• **About this task**:
Count the lines in the listing below that contain the word "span" and report that number alone.

▬▬▬

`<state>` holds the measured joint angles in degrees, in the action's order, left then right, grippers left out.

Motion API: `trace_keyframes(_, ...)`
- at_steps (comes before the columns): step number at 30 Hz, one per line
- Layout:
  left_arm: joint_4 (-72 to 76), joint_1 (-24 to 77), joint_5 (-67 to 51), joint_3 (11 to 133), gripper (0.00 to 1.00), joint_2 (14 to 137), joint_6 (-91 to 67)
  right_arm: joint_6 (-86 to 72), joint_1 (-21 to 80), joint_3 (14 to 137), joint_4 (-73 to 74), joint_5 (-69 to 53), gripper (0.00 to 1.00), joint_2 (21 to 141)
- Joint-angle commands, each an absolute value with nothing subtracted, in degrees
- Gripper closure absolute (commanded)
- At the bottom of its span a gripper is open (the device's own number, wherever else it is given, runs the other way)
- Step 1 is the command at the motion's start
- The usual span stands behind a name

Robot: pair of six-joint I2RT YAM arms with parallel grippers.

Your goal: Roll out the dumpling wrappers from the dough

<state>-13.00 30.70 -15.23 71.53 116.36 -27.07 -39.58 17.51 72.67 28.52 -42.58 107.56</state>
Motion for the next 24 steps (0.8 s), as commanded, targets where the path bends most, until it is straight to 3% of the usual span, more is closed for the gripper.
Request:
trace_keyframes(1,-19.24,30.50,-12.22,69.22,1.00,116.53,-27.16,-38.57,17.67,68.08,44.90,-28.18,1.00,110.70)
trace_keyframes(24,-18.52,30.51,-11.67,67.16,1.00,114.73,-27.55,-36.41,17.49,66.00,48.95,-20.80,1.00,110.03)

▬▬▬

• **Exercise response**:
3